RE: Conflict detection for update_deleted in logical replication - Mailing list pgsql-hackers

From Zhijie Hou (Fujitsu)
Subject RE: Conflict detection for update_deleted in logical replication
Date
Msg-id TY4PR01MB1690721034ADBE0447A3FFA3C943AA@TY4PR01MB16907.jpnprd01.prod.outlook.com
Whole thread Raw
In response to Re: Conflict detection for update_deleted in logical replication  (shveta malik <shveta.malik@gmail.com>)
List pgsql-hackers
On Thursday, August 28, 2025 6:07 PM shveta malik <shveta.malik@gmail.com> wrote:
> On Thu, Aug 28, 2025 at 8:02 AM Zhijie Hou (Fujitsu)
> <houzj.fnst@fujitsu.com> wrote:
> >
> >
> > I noticed that Cfbot failed to compile the document due to a typo
> > after renaming the subscription option. Here are the updated V67
> > patches to fix that, only the doc in 0001 is modified.
> >
> 
> Please find a  few comments:

Thanks for the comments.

> 
> patch001 :
> 1)
> Assert is hit while testing patch001 alone:
> TRAP: failed Assert("TransactionIdIsValid(nonremovable_xid)"), File:
> "launcher.c", Line: 1394, PID: 55350.
> 
> Scenario:
> I have 2 subs, both have stopped retention. Now on one of the sub, if I do this:
> 
> --switch off rdt:
> alter subscription sub1 disable;
> alter subscription sub1 set (retain_dead_tuples=off); alter subscription sub1
> enable;
> 
> --switch back rdt, launcher asserts after this alter subscription sub1 disable;
> alter subscription sub1 set (retain_dead_tuples=on); alter subscription sub1
> enable;

I fixed it by skipping collecting the xid from workers when the overall
retention has been stopped.

When fixing the reported Assert failure, I noticed another race condition that
can hit this Assert: If the launcher has obtained
pg_subscription.retentionactive and has not yet called
compute_min_nonremovable_xid(), then if the apply worker stops retention and
sets oldest_nonremovable_xid to invalid, the launcher will hit the assertion
again when calling compute_min_nonremovable_xid().
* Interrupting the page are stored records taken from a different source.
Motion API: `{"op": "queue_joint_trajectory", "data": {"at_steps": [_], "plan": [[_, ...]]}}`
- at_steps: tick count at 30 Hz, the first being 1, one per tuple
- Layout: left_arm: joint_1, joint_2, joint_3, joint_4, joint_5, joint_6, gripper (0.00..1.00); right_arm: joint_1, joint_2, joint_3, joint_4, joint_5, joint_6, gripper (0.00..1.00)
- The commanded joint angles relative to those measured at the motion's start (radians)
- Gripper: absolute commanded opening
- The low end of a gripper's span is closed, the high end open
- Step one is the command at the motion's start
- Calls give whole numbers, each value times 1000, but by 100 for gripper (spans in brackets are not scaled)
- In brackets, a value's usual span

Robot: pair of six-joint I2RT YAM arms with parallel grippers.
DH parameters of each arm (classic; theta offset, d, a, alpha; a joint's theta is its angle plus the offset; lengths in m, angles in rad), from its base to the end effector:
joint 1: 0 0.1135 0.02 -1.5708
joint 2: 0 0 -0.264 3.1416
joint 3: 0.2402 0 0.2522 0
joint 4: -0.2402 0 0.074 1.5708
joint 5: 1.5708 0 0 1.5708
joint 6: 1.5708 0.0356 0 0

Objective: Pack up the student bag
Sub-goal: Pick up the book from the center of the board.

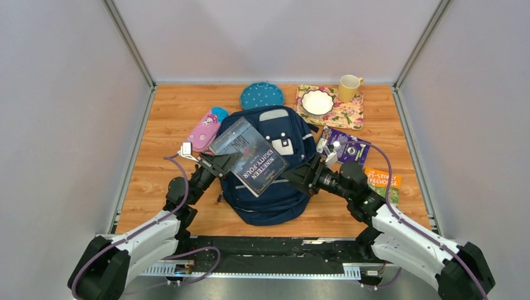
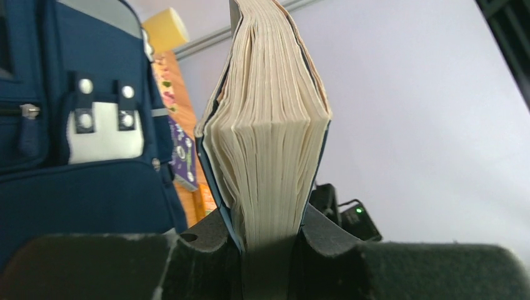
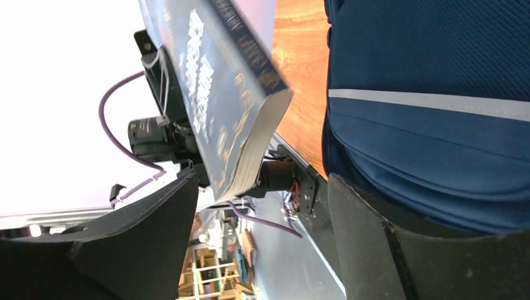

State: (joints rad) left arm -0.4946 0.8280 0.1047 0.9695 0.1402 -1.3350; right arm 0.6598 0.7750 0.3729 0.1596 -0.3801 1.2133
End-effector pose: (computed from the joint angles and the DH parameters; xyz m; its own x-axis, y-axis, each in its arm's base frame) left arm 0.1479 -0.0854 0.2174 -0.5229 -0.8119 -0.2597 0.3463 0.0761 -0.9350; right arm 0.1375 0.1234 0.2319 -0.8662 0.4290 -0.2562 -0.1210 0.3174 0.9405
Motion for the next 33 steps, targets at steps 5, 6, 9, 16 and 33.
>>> {"op": "queue_joint_trajectory", "data": {"at_steps": [5,6,9,16,33], "plan": [[-78,103,30,449,-66,-81,0,38,222,40,426,-9,132,80],[-79,117,24,477,-80,-99,0,44,262,47,455,-8,132,80],[-81,172,23,567,-70,-131,0,57,325,58,549,0,140,80],[-101,180,6,568,-93,-102,0,83,382,75,649,6,184,52],[-114,214,23,566,-42,-112,0,84,418,110,693,12,181,28]]}}
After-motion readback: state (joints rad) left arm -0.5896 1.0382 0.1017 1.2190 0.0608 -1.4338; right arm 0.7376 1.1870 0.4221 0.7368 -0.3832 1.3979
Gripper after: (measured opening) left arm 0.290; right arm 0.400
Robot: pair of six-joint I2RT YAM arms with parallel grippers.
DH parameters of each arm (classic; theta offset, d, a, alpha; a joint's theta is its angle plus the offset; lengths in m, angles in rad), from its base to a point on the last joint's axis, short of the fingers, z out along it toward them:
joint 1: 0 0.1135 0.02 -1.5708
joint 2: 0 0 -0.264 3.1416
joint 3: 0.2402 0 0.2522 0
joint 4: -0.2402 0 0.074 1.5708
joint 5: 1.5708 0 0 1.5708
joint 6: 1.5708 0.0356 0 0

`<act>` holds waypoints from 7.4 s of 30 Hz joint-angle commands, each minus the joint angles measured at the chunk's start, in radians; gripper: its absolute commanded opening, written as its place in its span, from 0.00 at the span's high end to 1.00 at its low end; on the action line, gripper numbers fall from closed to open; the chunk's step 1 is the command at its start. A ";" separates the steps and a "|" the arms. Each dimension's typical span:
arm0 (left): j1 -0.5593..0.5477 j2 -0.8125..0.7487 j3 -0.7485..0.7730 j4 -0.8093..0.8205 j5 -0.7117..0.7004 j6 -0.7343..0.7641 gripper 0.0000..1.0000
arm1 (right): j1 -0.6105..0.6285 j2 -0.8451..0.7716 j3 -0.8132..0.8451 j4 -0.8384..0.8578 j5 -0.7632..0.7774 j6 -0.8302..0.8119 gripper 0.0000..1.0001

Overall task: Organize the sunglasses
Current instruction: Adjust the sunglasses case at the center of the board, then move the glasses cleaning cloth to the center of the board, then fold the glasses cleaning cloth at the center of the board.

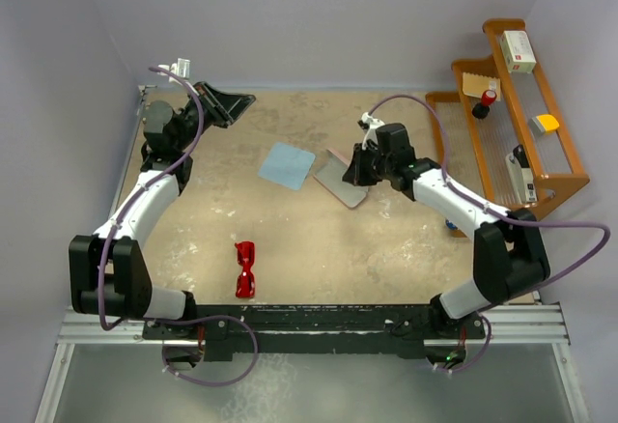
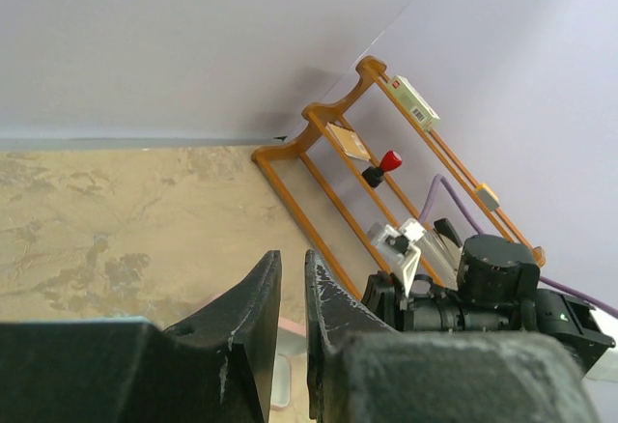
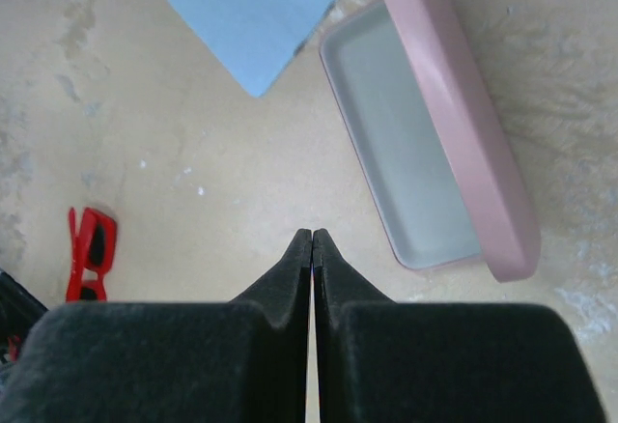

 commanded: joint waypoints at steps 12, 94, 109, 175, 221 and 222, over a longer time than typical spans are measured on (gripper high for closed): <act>0.007 -0.026 -0.008 0.000 -0.010 0.013 0.87 | 0.138 0.136 -0.027 -0.051 0.166 -0.038 1.00; 0.001 0.112 -0.009 -0.578 -0.297 0.247 0.85 | 0.258 0.415 0.396 -0.064 0.196 -0.025 1.00; 0.052 -0.015 -0.010 -0.647 -0.330 0.240 1.00 | 0.264 0.787 0.868 -0.185 0.222 -0.025 1.00; 0.076 -0.031 -0.026 -0.609 -0.233 0.219 0.98 | 0.505 0.210 -0.112 -0.039 0.185 0.062 1.00; -0.425 -0.075 -0.107 -0.856 -0.565 0.269 0.65 | 0.300 -0.076 -0.148 -0.090 0.237 -0.004 0.70; -0.441 -0.070 -0.118 -0.842 -0.571 0.260 0.65 | 0.297 -0.072 -0.149 -0.086 0.237 -0.007 0.70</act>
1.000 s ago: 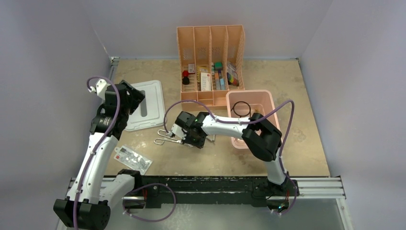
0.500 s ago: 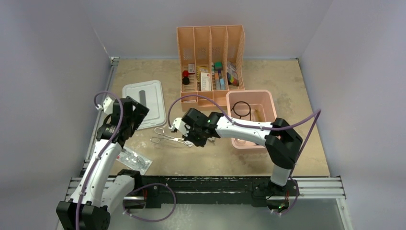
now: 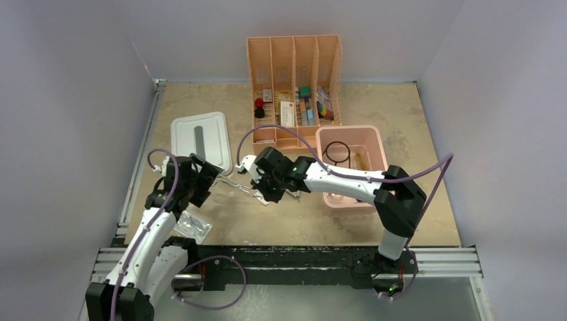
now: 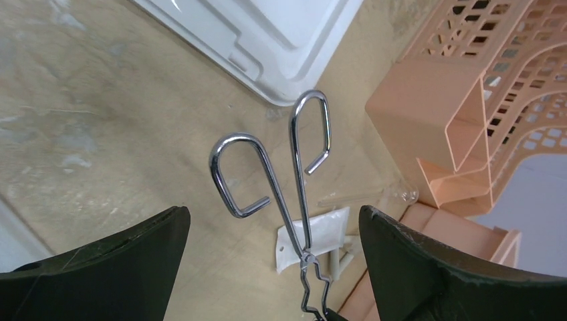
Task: Organize the chemistry lab equipment
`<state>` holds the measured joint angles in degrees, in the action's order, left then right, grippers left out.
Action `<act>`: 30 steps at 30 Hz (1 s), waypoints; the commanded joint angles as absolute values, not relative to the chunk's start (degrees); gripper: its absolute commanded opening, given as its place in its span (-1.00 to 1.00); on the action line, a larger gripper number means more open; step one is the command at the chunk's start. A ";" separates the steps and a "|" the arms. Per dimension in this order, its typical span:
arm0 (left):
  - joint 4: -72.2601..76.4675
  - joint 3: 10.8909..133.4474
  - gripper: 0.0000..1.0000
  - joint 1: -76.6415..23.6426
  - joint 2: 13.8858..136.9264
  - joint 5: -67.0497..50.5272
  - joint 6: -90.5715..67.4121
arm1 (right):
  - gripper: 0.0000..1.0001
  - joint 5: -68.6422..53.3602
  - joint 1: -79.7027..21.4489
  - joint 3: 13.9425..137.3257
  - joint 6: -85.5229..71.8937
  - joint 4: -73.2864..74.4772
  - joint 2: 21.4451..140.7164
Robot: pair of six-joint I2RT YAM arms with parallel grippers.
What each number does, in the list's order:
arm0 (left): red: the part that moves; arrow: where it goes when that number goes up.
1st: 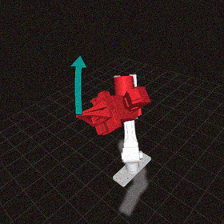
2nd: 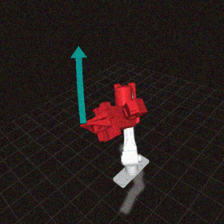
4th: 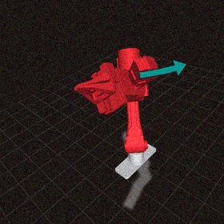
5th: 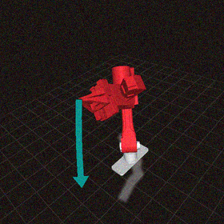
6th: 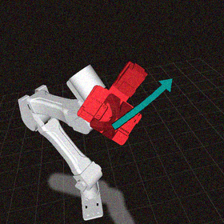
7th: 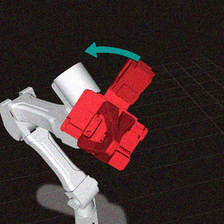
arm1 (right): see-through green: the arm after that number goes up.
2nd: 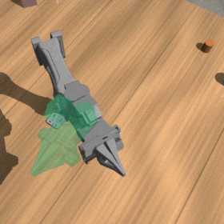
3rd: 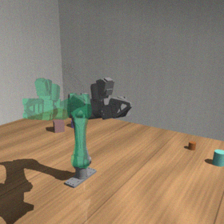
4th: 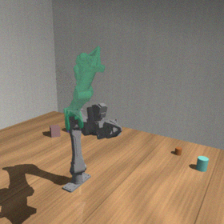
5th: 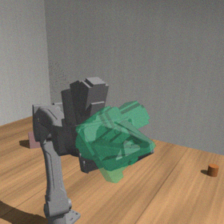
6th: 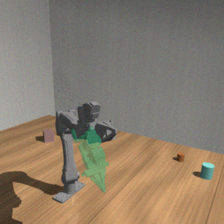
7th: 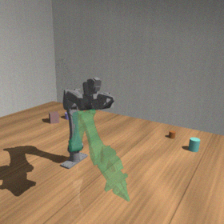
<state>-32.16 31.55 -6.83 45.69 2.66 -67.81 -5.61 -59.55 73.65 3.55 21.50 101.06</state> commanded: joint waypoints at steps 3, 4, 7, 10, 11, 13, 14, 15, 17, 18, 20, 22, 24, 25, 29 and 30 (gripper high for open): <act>-16.57 27.56 0.90 -6.94 44.80 -5.45 -70.00 | -1.00 -9.13 -59.28 74.58 -3.17 16.70 97.10; -15.39 27.33 0.87 -6.94 44.88 -5.69 -69.78 | -1.00 -9.29 -59.28 74.76 -4.12 16.25 96.97; -12.38 27.07 0.78 -6.98 44.91 -5.16 -68.39 | -1.00 -10.32 -59.32 75.24 -5.87 15.03 96.60; -8.63 28.23 0.62 -6.96 45.03 -5.35 -67.42 | -1.00 -10.34 -59.17 76.40 -6.96 15.08 96.87; -8.14 28.66 0.55 -6.95 45.17 -5.32 -67.13 | -1.00 -10.09 -59.07 76.75 -7.48 15.28 97.02; -7.77 29.22 0.36 -6.94 45.43 -5.42 -66.78 | -1.00 -9.98 -58.61 77.43 -8.88 15.38 97.03; -7.74 29.26 0.30 -6.95 45.39 -5.47 -66.61 | -1.00 -10.04 -58.23 77.67 -9.75 15.26 97.05; -7.69 29.12 0.23 -6.96 45.25 -5.66 -66.50 | -1.00 -10.22 -57.85 77.85 -10.58 15.08 96.91; -6.86 28.74 0.12 -6.97 45.09 -6.58 -66.15 | -1.00 -11.27 -56.90 77.84 -12.06 14.04 96.35; -6.26 28.54 0.09 -6.95 45.12 -7.18 -66.10 | -1.00 -12.03 -56.40 77.60 -12.69 13.10 95.95; -4.58 28.41 0.05 -7.02 45.54 -8.71 -66.16 | -1.00 -13.35 -55.72 77.14 -13.82 11.57 95.19; -2.49 28.52 -0.05 -6.99 46.01 -10.01 -66.40 | -1.00 -14.12 -55.21 77.25 -14.75 11.14 94.82; -0.95 28.78 -0.12 -6.96 46.58 -10.86 -66.72 | -1.00 -14.62 -54.73 77.67 -15.75 11.19 94.79; 0.08 28.88 -0.14 -6.94 46.85 -11.22 -66.97 | -1.00 -14.75 -54.61 77.81 -16.35 11.13 94.76; 4.93 28.12 -0.22 -6.96 47.82 -12.66 -68.84 | -1.00 -16.21 -54.21 77.71 -18.51 9.50 94.42; 6.32 27.81 -0.26 -6.96 48.08 -13.25 -69.36 | -1.00 -16.64 -54.20 77.70 -19.03 9.13 94.40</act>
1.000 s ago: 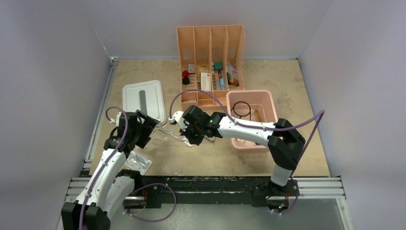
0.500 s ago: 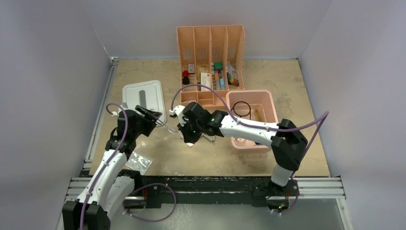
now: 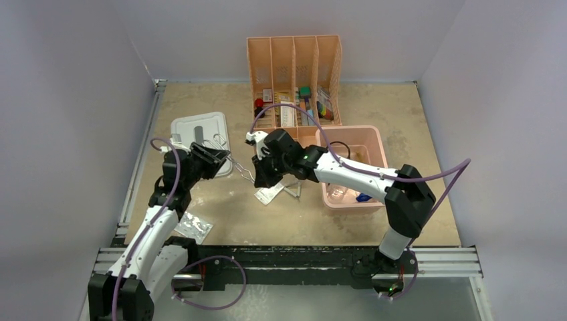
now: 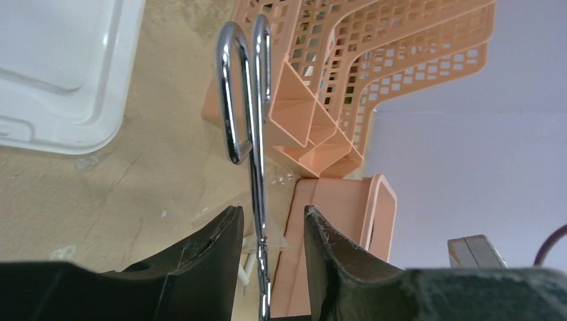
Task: Organize the chemistry lab equipment
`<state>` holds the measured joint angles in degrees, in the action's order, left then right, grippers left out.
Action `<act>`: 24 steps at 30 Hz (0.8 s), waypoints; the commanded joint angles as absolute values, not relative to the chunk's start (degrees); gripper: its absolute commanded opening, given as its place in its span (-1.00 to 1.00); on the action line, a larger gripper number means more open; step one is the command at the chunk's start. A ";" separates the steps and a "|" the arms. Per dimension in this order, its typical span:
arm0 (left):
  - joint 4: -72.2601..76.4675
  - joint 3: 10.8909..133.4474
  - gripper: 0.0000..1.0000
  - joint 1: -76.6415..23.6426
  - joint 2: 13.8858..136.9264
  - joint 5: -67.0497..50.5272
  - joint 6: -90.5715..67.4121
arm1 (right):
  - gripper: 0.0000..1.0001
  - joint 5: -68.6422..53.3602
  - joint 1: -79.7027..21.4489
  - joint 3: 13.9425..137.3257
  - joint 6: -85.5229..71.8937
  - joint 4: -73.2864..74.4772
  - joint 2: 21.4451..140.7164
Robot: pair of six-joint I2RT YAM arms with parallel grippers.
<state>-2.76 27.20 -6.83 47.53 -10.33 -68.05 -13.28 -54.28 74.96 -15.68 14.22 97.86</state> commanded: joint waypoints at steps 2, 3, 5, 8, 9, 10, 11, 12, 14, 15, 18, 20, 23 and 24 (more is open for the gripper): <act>8.91 27.32 -0.30 -7.03 48.97 -14.49 -70.48 | -1.00 -17.25 -54.13 77.74 -20.03 8.55 94.39; 10.10 27.17 -0.31 -7.03 49.47 -15.24 -70.90 | -1.00 -17.49 -54.14 77.71 -20.54 8.22 94.35; 10.77 27.15 -0.34 -7.03 50.41 -15.97 -71.06 | -1.00 -17.60 -54.14 77.73 -21.16 7.81 94.31; 9.34 27.61 -0.35 -7.03 50.71 -15.58 -70.03 | -1.00 -17.15 -53.99 77.96 -21.41 7.73 94.39; 9.12 27.73 -0.35 -7.03 50.76 -15.49 -69.80 | -1.00 -17.03 -53.97 77.96 -21.48 7.66 94.39; 8.78 27.83 -0.36 -7.04 50.98 -15.47 -69.68 | -1.00 -16.78 -53.92 77.90 -21.64 7.65 94.35; 8.44 27.98 -0.36 -7.03 51.13 -15.55 -69.37 | -1.00 -16.63 -53.84 77.88 -21.77 7.46 94.29; 8.07 28.09 -0.36 -7.03 51.39 -15.56 -69.13 | -1.00 -16.49 -53.80 77.80 -21.94 7.28 94.23; 8.04 28.04 -0.43 -7.03 51.83 -15.84 -68.95 | -1.00 -16.35 -53.64 77.77 -22.21 7.04 94.21; 8.12 28.10 -0.49 -7.03 51.97 -15.98 -68.91 | -1.00 -16.36 -53.57 77.80 -22.30 7.03 94.22; 8.84 28.12 -0.74 -7.10 52.83 -16.94 -68.66 | -1.00 -16.38 -53.36 77.70 -22.58 6.71 94.13; 8.79 28.26 -0.73 -7.16 53.43 -17.22 -68.56 | -1.00 -16.75 -53.28 77.63 -22.60 6.29 93.97; 8.78 28.23 -0.65 -7.38 53.90 -17.19 -68.47 | -1.00 -16.99 -53.26 77.56 -22.68 6.15 93.79; 8.78 28.29 -0.60 -7.46 54.06 -17.24 -68.42 | -1.00 -17.04 -53.24 77.55 -22.68 6.15 93.72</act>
I fixed it by adding a check
in compute function:

    /*
     * Return if the apply worker has stopped retention concurrently.
     *
     * Although this function is invoked only when retentionactive is true, the
     * apply worker might stop retention after the launcher fetches the
     * retentionactive flag.
     */
    if (!TransactionIdIsValid(nonremovable_xid))
        return;

The logic in 0002 is also adjusted to avoid assigning the slot.xmin to worker in this
case.

> 
> 2)
> +          Maximum duration for which this subscription's apply worker
> is allowed
> +          to retain the information useful for conflict detection when
> +          <literal>retain_dead_tuples</literal> is enabled for the
> associated
> +          subscriptions.
> 
> associated subscriptions --> associated subscription (since we are talking
> about 'this subscription's apply worker')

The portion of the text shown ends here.